The primary focus of RSHA will be setting an industry-wide development and research agenda and extending that into practical applications for farmers, seeking to leverage funding and leadership from Research Development Corporations (RDCs) to gain support from public and private organisations.

The aim is to assist start-ups through to experienced extension providers to find new, innovative and creative ways to develop practical solutions and eliminate duplication.

"The reality is that there’s been volumes of research that have done by academics and the like all around the world but we’re continue to kill people the same way we’ve been killing people in farming for the past 50 years," says Murphy.

"We’ve got to cut through with the most practical, cost effective solutions to be able to keep people safe and healthy. And that’s an important component – workplace health and safety should not be about adding cost and adding burden, particularly to our small and medium-sized businesses. They don’t have the luxury of having workplace health and safety officers at their fingertips and all of the luxuries that you might be able to afford in a big enterprise.

"The reality is that we need to get to a place where working safely isn’t cost prohibitive and doesn’t add a burden.
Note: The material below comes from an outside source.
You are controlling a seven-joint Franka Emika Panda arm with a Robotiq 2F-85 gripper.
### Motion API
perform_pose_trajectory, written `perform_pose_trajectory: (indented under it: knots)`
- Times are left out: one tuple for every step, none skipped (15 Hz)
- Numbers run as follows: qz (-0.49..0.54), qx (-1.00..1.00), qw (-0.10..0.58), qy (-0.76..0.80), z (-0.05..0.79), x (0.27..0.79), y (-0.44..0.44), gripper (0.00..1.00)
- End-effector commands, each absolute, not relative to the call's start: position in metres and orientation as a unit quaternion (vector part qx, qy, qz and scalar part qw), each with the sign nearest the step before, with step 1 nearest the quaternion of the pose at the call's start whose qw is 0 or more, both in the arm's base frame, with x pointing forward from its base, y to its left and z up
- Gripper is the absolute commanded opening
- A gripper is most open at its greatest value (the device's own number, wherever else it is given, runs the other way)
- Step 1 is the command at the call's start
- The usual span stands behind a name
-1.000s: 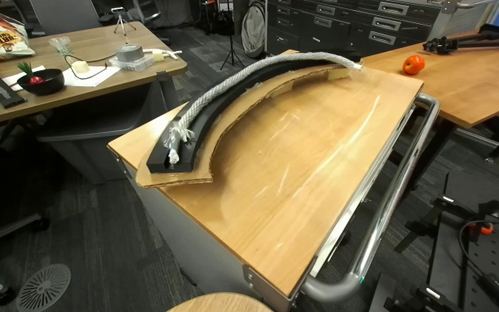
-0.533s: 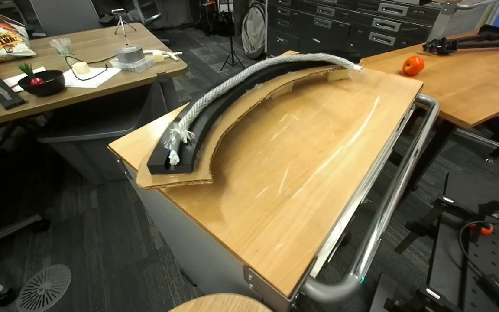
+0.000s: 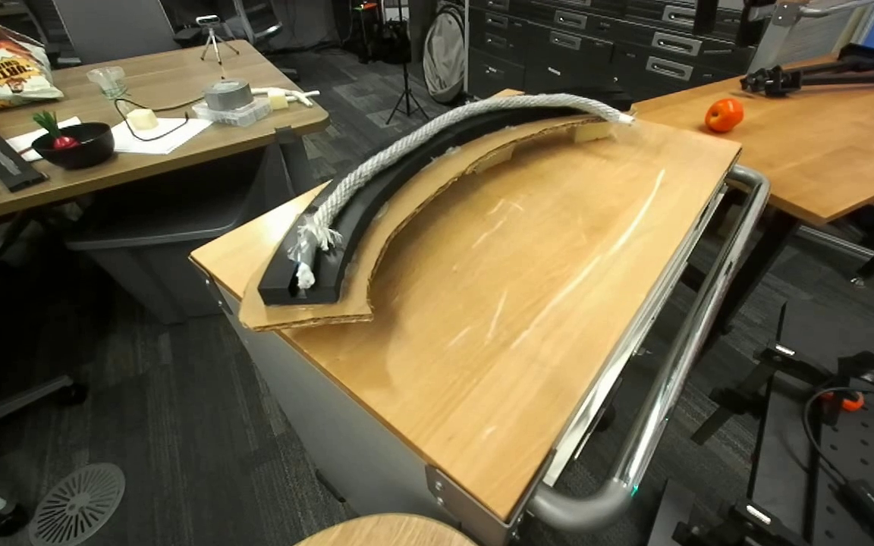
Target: Align the rope with the black object
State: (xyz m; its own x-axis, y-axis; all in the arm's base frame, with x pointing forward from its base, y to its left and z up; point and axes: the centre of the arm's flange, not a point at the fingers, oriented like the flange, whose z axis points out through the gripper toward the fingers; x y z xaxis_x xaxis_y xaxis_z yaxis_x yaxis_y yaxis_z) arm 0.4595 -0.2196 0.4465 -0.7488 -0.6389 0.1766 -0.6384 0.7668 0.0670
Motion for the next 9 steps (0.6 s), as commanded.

And it isn’t about paperwork, it isn’t about writing systems, it’s about finding those practical, innovative solutions that will keep people out of the line of fire.

"We need to find new ways of protecting people and preventing people from being in harm’s way. That’s what we’re keen to hear about. So whether that’s university students or TAFE students, or even school-based students who have seen mum and dad do something they think is unsafe and they’ve got a better idea. Whether it’s someone working remotely, in the fisheries area or in the agricultural sector – any of those ideas we are willing to listen to."

Murphy says that examples of projects that would fall into the Alliance’s area of interest include using the right gear for the right job, keeping up to date with maintenance of farm machinery, particularly preventative maintenance, and safety measures such as using hand breaks and keeping machinery guards in place.

"We’ve got to make sure that any of our people who work on any type of farm across Australia know what are the things that will help keep them safe, how do they know that they’re going to work and how do they know that those controls are in place?" he explains.

"The difference between the Alliance and earlier efforts is the research-focused agenda and its competitive funding model which will generate accountability to ensure RD&E investments deliver a return on value and translate into practical improvements for producers and the entire primary production system.

"In the past there’s been hundreds of thousands of dollars invested, particularly from the RDC world, and that was a positive investment and a good start. There is no question in my mind that we will need to be investing more than that."

The Rural Safety and Health Alliance is seeking registrations of interest from groups or individuals who want to be kept updated as the Alliance is formed, such as from research and extension professionals, industry associations, producers, agricultural workers, government and advocacy groups.